People ex rel. Lyon v. Circuit Judge

37 Mich. 377 | Mich. | 1877

Cooley, C. J.

In the case of the relator against Jerome B. Waldo, in the circuit court for the county of Ingham in chancery, the complainant obtained a decree of foreclosure, which, on appeal to this court, was affirmed on an equal division of the court. The cause having then been remanded for an execution of the decree, but without instructions, the circuit judge, on application of defendant, considered himself at liberty 'to open the decree for further hearing on the merits. A mandamus is now applied for, to require him to set aside his order. In response to the application counsel take two positions: First, that the original decree was wrong under the pleadings; and, second, that the decree having been affirmed not by a concurrence of opinion on the part of the justices of this court, or of a majority thereof, but from the necessity of the case on an equal division, and having been remanded without directions, the case stood afterwards in the circuit court as it would have stood if the case" had never been appealed, and the circuit judge was at liberty to exercise his discretion in such manner as he might deem conducive to justice.

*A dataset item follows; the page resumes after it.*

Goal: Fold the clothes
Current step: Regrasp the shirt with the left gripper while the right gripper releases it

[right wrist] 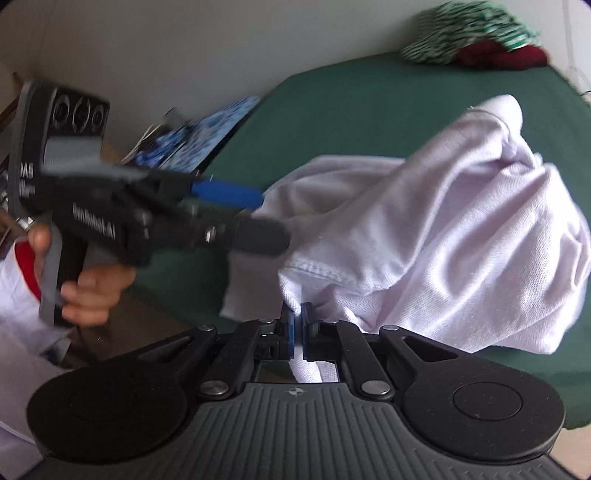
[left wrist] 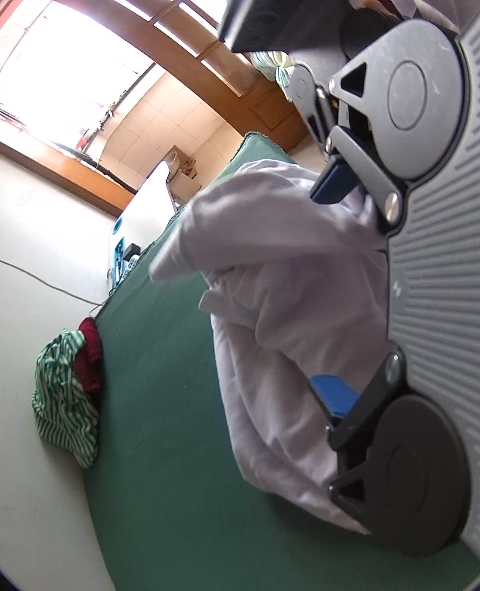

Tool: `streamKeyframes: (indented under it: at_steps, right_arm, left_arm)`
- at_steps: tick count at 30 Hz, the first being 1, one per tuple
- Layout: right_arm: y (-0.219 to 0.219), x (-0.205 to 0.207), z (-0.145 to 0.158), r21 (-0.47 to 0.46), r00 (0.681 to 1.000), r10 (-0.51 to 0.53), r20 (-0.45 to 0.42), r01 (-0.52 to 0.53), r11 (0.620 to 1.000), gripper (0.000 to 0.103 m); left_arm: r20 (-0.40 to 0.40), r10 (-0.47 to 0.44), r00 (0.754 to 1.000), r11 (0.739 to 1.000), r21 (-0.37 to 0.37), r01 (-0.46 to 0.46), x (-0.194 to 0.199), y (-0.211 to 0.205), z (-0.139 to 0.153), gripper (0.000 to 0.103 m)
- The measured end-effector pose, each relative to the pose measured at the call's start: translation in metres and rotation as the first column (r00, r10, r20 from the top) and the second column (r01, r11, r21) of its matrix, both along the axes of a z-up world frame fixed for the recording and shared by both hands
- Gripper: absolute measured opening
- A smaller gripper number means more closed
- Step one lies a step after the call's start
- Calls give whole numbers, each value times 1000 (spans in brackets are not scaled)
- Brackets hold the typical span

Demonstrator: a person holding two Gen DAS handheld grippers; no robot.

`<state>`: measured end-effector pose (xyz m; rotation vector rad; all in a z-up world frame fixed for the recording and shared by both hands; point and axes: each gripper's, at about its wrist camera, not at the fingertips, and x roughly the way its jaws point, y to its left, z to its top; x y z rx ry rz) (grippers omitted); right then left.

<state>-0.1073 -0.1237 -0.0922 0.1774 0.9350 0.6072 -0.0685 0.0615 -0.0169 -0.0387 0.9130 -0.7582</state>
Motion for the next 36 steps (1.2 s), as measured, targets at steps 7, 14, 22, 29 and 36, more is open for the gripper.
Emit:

The first position, in our opinion, is necessarily dependent on the second. If in fact the previous action of this court is conclusive, no consideration regarding the merits of the case is any longer open. And we are of the opinion that it is conclusive for reasons which will be very briefly stated.

The policy of the law is that when a case has once been considered and disposed of by the courts before which it may lawfully be brought, it is disposed of for all time, and the conclusion cannot be attacked in any new proceeding except upon certain equitable grounds which are foreign to the present discussion. The court rendering the conclusive judgment may have a discretionary authority to review and revise its own action, but if that court shall have taken the case on appeal, and shall have remanded it after judgment, the court below can have no similar authority, because if it could, and should exercise it, it would really be reviewing and revising the action of its superior; which would be absurd. All the discretion which the inferior court can have must concern the execution of the judgment or decree which has been sent down to it; if no directions have been given *379as to these, it would have the ordinary powers in respect to it, as it would have had if it had been entered by itself.

The question here is whether the case is any different when the judgment of the appellate court is one entered of necessity, and not by a concurrence of opinion. We think not. The same reasons of public policy, in favor of the conclusiveness of the judgment, apply to such cases as to others: the case has been heard and determined, and the public interest and the interest of the parties alike demands that there shall be an end of litigation. Moreover, if there is no end now, when can there be? If one judge may reverse his action after the case has thus been here, it may come up again on appeal from-his second conclusion, and if it should then go back in the same way, by reason of each of the justices adhering to his former opinion, the successor of the circuit judge, holding different views from those last prevailing, might re-open the case and start it upon its rounds anew. This seems very absurd, but it is quite possible under the views expressed in favor of the action below.

But we' think the conclusiveness of the judgment is not affected by the circumstance that the judgment was entered here on an equal division of the court. That was the conclusion of the Supreme Court of the United States in Durant v. Essex Company, 7 Wall., 107, where the subject was carefully considered. The statute provides that the judgment or decree under review shall in that event be affirmed (Comp. L., § 4923); but the judgment of affirmance is the judgment of the court,., and when the case goes back, no one is legally concerned with the reasons that led to the judgment. It is the judgment of the court of last resort, and no other tribunal can question it. In the case similarly circumstanced of People ex rel. The Attorney General v. Mayor, etc., of New York, 25 Wend., 252, the court for the correction of errors of New York, following an opinion of the chancellor, refused to re-open its own judgment for further hearing and pronounced it final and conclusive.

The mandamus must issue as prayed.

Campbell and Graves, JJ., concurred. Marston, J., did not sit.